Abstract
Interdependent genetic and epigenetic events control the initiation and progression of tumors. Genetic amplification and overexpression of the GASC1 (gene amplified in squamous cell carcinoma 1) gene has been found in various tumor types and this upregulation correlates with a poor prognosis for cancer patients. Gain- and loss-of –function approaches demonstrate the importance of GASC1 for the maintenance of cancer phenotypes. The GASC1 gene encodes a Jumonji C domain-containing protein, a newly identified histone lysine demethylase, that mainly catalyzes demethylation of tri- and di-methylated forms of histone H3 lysine 9 (H3K9me3/me2) epigenetic repressive marks.
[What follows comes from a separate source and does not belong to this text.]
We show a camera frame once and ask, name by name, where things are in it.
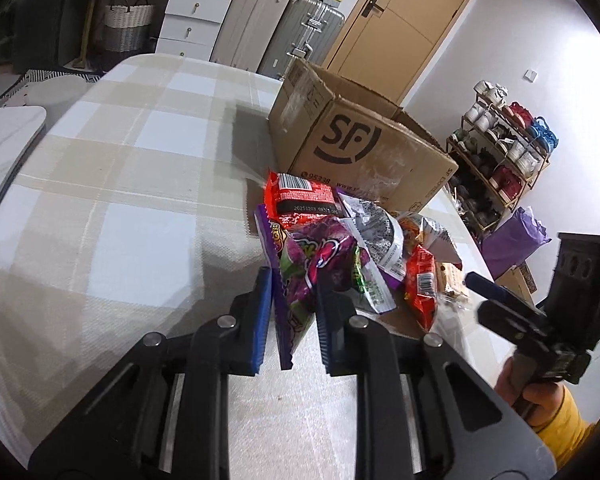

Recent studies indicated that over-production of GASC1 may induce alterations in epigenetic histone methylation and affects the expression of key genes that are implicated in carcinogenesis and stem cell properties in human cancer. Furthermore, histone demethylases, such as GASC1, represent highly promising anti-cancer therapeutic targets; a number of GASC1 inhibitors have been identified and reported. This review provides an overview of the current findings on genetic alterations and the biological function of GASC1 in cancer, together with a summary of recent advances in GASC1 inhibitor discovery.
Keywords: Breast cancer, esophageal cancer, GASC1, gene amplification, histone demethylase, histone methylation, therapeutic target.